* **BRIEF**
Return all entries below exactly. Skip nothing.

* **DATA RECORDS**
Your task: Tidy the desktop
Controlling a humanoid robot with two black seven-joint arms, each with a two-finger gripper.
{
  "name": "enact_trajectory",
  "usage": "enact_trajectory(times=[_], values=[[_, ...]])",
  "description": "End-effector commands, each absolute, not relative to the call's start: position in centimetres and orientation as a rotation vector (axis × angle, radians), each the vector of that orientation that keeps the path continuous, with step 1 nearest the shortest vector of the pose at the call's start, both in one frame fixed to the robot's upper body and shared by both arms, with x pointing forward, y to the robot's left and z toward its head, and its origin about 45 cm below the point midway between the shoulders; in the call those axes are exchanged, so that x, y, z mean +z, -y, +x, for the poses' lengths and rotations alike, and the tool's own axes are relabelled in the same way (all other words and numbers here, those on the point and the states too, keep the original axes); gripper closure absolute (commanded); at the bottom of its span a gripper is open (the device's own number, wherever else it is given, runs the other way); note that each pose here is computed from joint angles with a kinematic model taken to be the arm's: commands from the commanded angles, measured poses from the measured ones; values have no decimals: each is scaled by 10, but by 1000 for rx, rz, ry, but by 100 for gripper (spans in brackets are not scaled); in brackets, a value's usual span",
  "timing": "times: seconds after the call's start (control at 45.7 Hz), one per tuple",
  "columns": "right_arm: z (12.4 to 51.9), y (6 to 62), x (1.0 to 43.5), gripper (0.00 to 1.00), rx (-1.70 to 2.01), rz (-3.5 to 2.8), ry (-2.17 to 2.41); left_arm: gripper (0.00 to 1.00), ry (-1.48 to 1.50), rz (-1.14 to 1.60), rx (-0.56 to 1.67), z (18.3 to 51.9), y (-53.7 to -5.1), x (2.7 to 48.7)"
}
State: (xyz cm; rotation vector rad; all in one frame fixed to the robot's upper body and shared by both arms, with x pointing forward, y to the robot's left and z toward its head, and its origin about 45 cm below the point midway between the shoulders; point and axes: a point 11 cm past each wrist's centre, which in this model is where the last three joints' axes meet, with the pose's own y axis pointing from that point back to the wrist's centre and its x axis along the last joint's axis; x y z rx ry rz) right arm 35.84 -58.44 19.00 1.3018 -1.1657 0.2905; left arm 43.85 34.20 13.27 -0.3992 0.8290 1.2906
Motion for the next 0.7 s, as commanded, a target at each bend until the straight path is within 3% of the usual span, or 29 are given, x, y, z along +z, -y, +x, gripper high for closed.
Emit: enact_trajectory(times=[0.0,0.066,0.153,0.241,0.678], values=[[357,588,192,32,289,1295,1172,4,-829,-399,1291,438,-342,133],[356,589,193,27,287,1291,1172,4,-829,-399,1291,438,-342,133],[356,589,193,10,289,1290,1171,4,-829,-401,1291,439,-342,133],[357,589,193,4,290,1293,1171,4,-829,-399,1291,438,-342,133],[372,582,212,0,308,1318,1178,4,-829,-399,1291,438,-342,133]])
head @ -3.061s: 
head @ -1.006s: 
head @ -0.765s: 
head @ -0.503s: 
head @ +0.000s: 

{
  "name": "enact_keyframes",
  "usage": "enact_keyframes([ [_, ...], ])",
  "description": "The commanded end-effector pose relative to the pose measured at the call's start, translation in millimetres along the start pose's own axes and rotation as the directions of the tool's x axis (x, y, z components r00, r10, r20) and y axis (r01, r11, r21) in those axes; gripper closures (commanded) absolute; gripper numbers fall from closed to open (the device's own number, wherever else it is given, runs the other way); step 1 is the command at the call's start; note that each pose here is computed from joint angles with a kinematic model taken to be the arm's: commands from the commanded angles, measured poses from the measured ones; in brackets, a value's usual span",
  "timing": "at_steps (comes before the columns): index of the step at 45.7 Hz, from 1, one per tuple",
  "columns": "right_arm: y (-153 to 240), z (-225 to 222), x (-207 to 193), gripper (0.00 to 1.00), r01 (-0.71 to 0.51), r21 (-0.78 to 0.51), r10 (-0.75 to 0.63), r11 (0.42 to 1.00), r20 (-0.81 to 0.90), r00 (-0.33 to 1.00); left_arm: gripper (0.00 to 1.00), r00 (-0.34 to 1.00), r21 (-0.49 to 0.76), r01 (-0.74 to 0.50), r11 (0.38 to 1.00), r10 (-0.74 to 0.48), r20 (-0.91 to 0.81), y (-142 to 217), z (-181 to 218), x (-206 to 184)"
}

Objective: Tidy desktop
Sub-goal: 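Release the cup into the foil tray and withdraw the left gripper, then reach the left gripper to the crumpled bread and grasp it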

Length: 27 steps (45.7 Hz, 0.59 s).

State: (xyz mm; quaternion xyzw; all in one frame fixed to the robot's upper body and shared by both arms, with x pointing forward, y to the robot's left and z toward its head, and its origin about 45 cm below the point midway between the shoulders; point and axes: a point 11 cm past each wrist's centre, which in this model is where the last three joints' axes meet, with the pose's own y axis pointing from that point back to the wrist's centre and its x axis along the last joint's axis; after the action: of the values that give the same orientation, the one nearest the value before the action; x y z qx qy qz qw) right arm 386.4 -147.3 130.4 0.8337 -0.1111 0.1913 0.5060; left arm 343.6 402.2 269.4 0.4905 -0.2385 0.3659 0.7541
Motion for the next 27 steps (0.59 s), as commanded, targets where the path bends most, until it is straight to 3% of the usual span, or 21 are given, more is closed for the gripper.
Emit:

* **ANSWER SECTION**
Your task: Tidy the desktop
Controlling a humanoid robot with two black seven-joint arms, each with a two-finger gripper.
{
  "name": "enact_trajectory",
  "usage": "enact_trajectory(times=[_], values=[[_, ...]])",
  "description": "End-effector commands, each absolute, not relative to the call's start: position in centimetres and orientation as a rotation vector (axis × angle, radians), each the vector of that orientation that keeps the path continuous, with step 1 nearest the shortest vector of the pose at the call's start, both in one frame fixed to the robot's upper body and shared by both arms, with x pointing forward, y to the robot's left and z toward its head, and its origin about 45 cm below the point midway between the shoulders; in the call those axes are exchanged, so that x, y, z mean +z, -y, +x, for the poses' lengths and rotations alike, and the tool's own axes are relabelled in the same way (all other words and numbers here, those on the point and the states too, keep the original axes); gripper closure absolute (commanded); at the bottom of its span a gripper is open (the device's own number, wherever else it is given, runs the other way); note that each pose here is computed from joint angles with a kinematic model taken to be the arm's: commands from the commanded angles, measured poses from the measured ones; values have no decimals: each is scaled by 10, but by 1000 for rx, rz, ry, but by 100 for gripper (spans in brackets are not scaled); in brackets, a value's usual span",
  "timing": "times: seconds after the call's start (control at 45.7 Hz), one per tuple",
  "columns": "right_arm: z (12.4 to 51.9), y (6 to 62), x (1.0 to 43.5), gripper (0.00 to 1.00), rx (-1.70 to 2.01), rz (-3.5 to 2.8), ry (-2.17 to 2.41); left_arm: gripper (0.00 to 1.00), ry (-1.48 to 1.50), rz (-1.14 to 1.60), rx (-0.56 to 1.67), z (18.3 to 51.9), y (-53.7 to -5.1), x (2.7 to 48.7)"
}
State: (xyz cm; rotation vector rad; all in one frame fixed to the robot's upper body and shared by both arms, with x pointing forward, y to the robot's left and z toward its head, and its origin about 45 cm below the point midway between the shoulders; point and axes: a point 11 cm past each wrist's centre, which in this model is where the last three joints' axes meet, with the pose's own y axis pointing from that point back to the wrist's centre and its x axis along the last joint's axis; x y z rx ry rz) right arm 35.84 -58.44 19.00 1.3018 -1.1657 0.2905; left arm 43.85 34.20 13.27 -0.3992 0.8290 1.2906
Motion for the next 0.7 s, as commanded, a target at each bend until the straight path is within 3% of the usual span, or 29 are given, x, y, z along +z, -y, +x, gripper high for closed.
Emit: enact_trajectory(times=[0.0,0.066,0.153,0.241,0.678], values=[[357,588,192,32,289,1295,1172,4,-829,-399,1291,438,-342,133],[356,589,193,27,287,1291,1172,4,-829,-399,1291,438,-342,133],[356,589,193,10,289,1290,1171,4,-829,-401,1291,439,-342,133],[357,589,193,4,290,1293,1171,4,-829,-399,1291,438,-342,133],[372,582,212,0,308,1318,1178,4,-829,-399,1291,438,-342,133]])
head @ -3.061s: 
head @ -1.006s: 
head @ -0.765s: 
head @ -0.503s: 
head @ +0.000s: 

{
  "name": "enact_keyframes",
  "usage": "enact_keyframes([ [_, ...], ])",
  "description": "The commanded end-effector pose relative to the pose measured at the call's start, translation in millimetres along the start pose's own axes and rotation as the directions of the tool's x axis (x, y, z components r00, r10, r20) and y axis (r01, r11, r21) in those axes; gripper closures (commanded) absolute; gripper numbers fall from closed to open (the device's own number, wherever else it is given, runs the other way); step 1 is the command at the call's start; note that each pose here is computed from joint angles with a kinematic model taken to be the arm's: commands from the commanded angles, measured poses from the measured ones; in brackets, a value's usual span",
  "timing": "at_steps (comes before the columns): index of the step at 45.7 Hz, from 1, one per tuple",
  "columns": "right_arm: y (-153 to 240), z (-225 to 222), x (-207 to 193), gripper (0.00 to 1.00), r01 (-0.71 to 0.51), r21 (-0.78 to 0.51), r10 (-0.75 to 0.63), r11 (0.42 to 1.00), r20 (-0.81 to 0.90), r00 (-0.33 to 1.00); left_arm: gripper (0.00 to 1.00), r00 (-0.34 to 1.00), r21 (-0.49 to 0.76), r01 (-0.74 to 0.50), r11 (0.38 to 1.00), r10 (-0.74 to 0.48), r20 (-0.91 to 0.81), y (-142 to 217), z (-181 to 218), x (-206 to 184)"
}

Objective: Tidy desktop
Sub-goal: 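Release the cup into the foil tray and withdraw the left gripper, then reach the left gripper to the crumpled bread and grasp it
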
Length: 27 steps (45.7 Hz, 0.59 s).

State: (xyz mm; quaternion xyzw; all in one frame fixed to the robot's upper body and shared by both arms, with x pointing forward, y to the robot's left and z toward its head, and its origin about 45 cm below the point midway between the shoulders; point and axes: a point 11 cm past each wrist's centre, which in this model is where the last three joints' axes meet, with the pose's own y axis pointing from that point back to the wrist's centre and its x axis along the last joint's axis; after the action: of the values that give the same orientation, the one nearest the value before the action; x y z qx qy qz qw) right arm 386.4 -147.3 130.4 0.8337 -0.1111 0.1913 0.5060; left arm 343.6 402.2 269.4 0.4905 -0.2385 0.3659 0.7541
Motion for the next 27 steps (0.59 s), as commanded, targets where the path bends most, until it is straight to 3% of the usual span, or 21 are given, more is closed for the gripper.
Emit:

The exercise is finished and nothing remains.